Giada De Laurentiis’s Protein-Packed Pasta Recipe

Estimated read time 4 min read



We all know that when Giada De Laurentiis introduces her followers to a simple new pasta recipe, it’s time to listen. But when it’s packed with protein, we’re tempted to leave our previous dinner plans in the dust and get cooking. And to make things even more alluring, the most recent recipe from Giada’s team clocks in with just six ingredients, making it a weeknight hero.

The recipe in question comes from De Laurentiis’s Giadzy, her longtime recipe blog (and now food and cooking brand). Her new Whipped Cottage Cheese Pasta features some ingredients from Giadzy, but we’ve cracked the code to crafting the meal with just what many of us already have in our pantries and refrigerators.

The pasta dish, created by Giadzy’s culinary lead, Lizzy Newman, calls for a can of Giadzy Corbara tomatoes, but you don’t have to place an order just to try this recipe yourself. This breed of cherry tomatoes is known for being exceptionally sweet and low in acidity. That means that replacing them with larger canned tomatoes won’t bring you an optimal result, but finding other canned or fresh cherry tomatoes might. Giadzy’s cans are 14.1 ounces, so look for a similar amount.
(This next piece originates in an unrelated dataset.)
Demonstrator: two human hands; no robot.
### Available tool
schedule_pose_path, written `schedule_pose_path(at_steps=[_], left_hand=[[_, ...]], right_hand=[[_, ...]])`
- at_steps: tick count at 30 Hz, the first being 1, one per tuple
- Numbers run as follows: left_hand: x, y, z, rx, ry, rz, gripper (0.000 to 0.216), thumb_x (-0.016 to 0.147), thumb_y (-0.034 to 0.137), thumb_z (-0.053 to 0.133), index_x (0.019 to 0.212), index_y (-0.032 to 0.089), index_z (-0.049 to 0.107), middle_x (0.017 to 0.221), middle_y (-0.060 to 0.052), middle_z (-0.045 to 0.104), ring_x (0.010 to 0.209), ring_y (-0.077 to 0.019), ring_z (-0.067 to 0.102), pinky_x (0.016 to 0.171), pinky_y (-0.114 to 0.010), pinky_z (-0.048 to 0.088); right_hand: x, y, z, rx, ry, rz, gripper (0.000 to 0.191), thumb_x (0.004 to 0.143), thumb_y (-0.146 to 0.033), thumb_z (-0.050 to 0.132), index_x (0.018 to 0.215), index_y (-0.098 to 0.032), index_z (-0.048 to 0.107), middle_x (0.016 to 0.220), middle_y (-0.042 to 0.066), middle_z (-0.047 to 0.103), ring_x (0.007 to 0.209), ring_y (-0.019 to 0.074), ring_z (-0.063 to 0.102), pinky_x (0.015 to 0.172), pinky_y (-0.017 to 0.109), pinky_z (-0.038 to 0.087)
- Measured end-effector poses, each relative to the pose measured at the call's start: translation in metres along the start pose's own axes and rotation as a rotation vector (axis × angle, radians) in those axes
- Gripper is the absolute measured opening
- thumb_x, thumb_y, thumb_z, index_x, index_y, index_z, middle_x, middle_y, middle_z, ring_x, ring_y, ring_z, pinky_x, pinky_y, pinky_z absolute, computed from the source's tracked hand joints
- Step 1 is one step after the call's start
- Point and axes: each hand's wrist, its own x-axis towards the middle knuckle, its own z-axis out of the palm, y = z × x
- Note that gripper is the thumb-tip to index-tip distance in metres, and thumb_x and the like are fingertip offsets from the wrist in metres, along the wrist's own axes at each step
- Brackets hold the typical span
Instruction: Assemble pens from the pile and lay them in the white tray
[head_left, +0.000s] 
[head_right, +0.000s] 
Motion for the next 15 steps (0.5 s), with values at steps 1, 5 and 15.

The recipe also requires 1 1/2 teaspoons of Giadzy spicy seasoned salt. But the blend sounds so delicious that we’re committed to mixing our own version for this and other recipes. The Italian-made mixture includes sea salt from Sicily’s Trapani salt flats, but any high-quality sea salt will do. Mix it with crushed chili flakes, lemon zest, oregano and rosemary for a bright, herbaceous combo. Equal parts of each should mean lots of flavor that doesn’t overwhelm with saltiness. 

The rest of the ingredients involve far less effort. All you need is a cup of cottage cheese, a tablespoon of olive oil, some fresh basil leaves, a pound of pasta and ¾ cup of freshly grated Parmesan. Mix the tomatoes, cottage cheese, seasoned salt, basil leaves and olive oil together in a blender for the sauce. Add the freshly cooked pasta to the sauce along with half a cup of pasta water and the cheese, toss and you’re ready for dinner. The result is a creamy dream.

If the recipe sounds slightly familiar, it may be because of the TikTok trend a few years back of baked feta and cherry tomato pasta. Giadzy’s update on the beloved noodle dish is more salty and less tangy than the original, so it’s a fun update on a recipe you may have tried before. And as a bonus, the cottage cheese brings lots of delicious creamy texture to each bite.

Another advantage of the cottage cheese is that it’s a veritable protein bomb. The one cup that’s used in the Giadzy recipe offers about 25 grams of protein, which isn’t bad for a meatless pasta dish. Assuming you opt for whole wheat pasta and split this recipe into about eight servings, that means you’ll end up with about 13 grams of protein on your plate. If you want to add to the protein in this dish, you could always opt for a protein pasta made with legumes. (For instance, opting for something like Barilla’s Protein+ pasta in this recipe would offer you 15 grams of protein per serving, making it a high-protein option.)

You might also consider rounding things out with an easy veggie, like this too-easy Grilled Asparagus or classic Roasted Broccoli and Cauliflower. And if cottage cheese isn’t for you, cherry tomatoes and pasta are a great combination even if you decide to do without the creamy element. Our Cherry Tomato & Garlic Pasta is a winner that uses fresh cherry tomatoes rather than canned ones. It’s nearly impossible to pick a favorite when we have so many simple recipes that benefit from those tender, sweet tomatoes. 

Whether you’re in the market for a simple sheet pan dinner or a fun appetizer to share, cherry tomatoes have you covered. Combine them with protein-packed cottage cheese, and it’s no wonder this Giadzy recipe is such a winner. However you dish it up, it’s likely to be in your dinner rotation from now on.